- What to produce -
Give the lines again exactly as they appear below, from the line with "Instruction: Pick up" to the line with "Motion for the", both included, and only those lines. Leave every picture out.

- Dataset excerpt -
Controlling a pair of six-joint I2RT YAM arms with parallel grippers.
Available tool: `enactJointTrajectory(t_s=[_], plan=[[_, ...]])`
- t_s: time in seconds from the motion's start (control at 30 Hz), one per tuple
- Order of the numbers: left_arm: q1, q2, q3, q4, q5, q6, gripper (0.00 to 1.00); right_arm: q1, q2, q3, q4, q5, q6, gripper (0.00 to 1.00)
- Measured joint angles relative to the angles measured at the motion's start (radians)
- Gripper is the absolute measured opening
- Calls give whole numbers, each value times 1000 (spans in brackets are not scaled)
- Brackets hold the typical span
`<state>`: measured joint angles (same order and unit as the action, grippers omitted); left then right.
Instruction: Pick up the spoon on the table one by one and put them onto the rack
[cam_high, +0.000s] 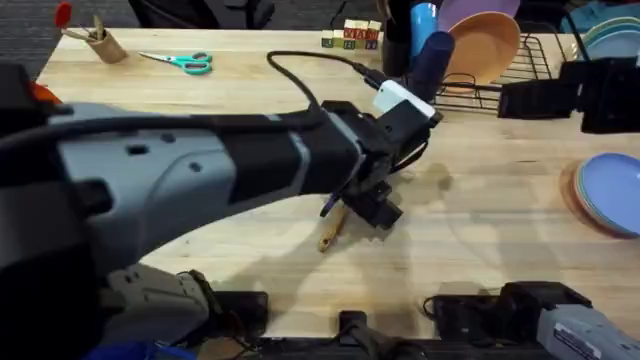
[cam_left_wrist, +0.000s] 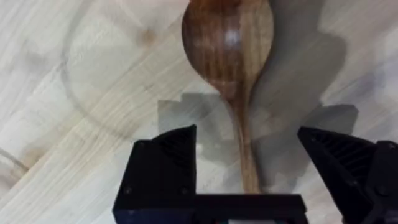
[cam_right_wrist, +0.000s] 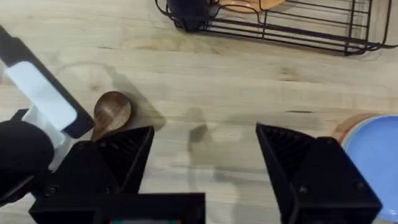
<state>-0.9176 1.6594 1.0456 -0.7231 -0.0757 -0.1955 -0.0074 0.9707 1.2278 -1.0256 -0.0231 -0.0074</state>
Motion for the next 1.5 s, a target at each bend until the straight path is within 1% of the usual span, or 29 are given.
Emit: enactJointTrajectory(t_s=[0.03, 0.17, 0.23, 0.7, 0.77, 0.8, 0.83, 0.87, 0.97, 1.03, 1.1, 1.17, 1.2, 1.37, 1.4, 1.5], plan=[[0, 24, 19, 1, 0, 0, 996, 0, 0, 0, 0, 0, 0, 996], [0, 47, 28, -24, 1, -6, 996, 0, 0, 0, 0, 0, 0, 996], [0, 50, 36, -44, -20, -7, 996, 0, 0, 0, 0, 0, 0, 996], [-1, 50, 37, -44, -23, -7, 987, 0, 0, 0, -49, 0, 0, 996], [-1, 50, 37, -45, -24, -6, 922, 0, 0, 0, -50, 0, 0, 996], [-1, 50, 37, -47, -26, -7, 867, 0, 0, 0, -50, 0, 0, 996], [-1, 51, 37, -49, -28, -1, 768, 0, 0, 0, -50, 0, 0, 996], [-1, 51, 37, -48, -29, -1, 732, 0, 0, 0, -50, 0, 0, 996], [-1, 51, 37, -48, -30, 0, 716, 0, 0, 0, -50, 0, 0, 996], [-1, 51, 37, -48, -32, 0, 668, 0, 0, 0, -50, 0, 0, 996], [-1, 53, 37, -48, -32, 0, 544, 0, 0, 0, -50, 0, 0, 996], [-2, 54, 37, -48, -34, 0, 381, 0, 0, 0, -50, 0, 0, 996], [-2, 55, 37, -49, -37, 1, 316, 0, 0, 0, -50, 0, 0, 996], [-2, 56, 37, -49, -49, 1, 76, 0, 0, 0, -50, 0, 0, 996], [-2, 56, 38, -47, -51, 1, 55, 0, 0, 0, -50, 0, 0, 996], [-2, 56, 38, -47, -53, 2, 48, 0, 0, 0, -50, 0, 0, 996]])
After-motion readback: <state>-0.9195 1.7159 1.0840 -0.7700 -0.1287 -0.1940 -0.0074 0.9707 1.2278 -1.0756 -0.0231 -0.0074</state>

- Solution to this task -
Instruction: Pick up the spoon on the table one by one and put them onto the rack
[cam_high, +0.000s] 
[cam_left_wrist, +0.000s] 
[cam_right_wrist, +0.000s] 
<state>-0.9176 1.6594 1.0456 -0.7231 -0.0757 -0.1955 -0.0074 0.9707 1.2278 -1.0256 -0.0231 -0.0074</state>
Motion for the next 1.5 s, a target at each bend until the straight path is within 1% of the usual span, or 29 are given.

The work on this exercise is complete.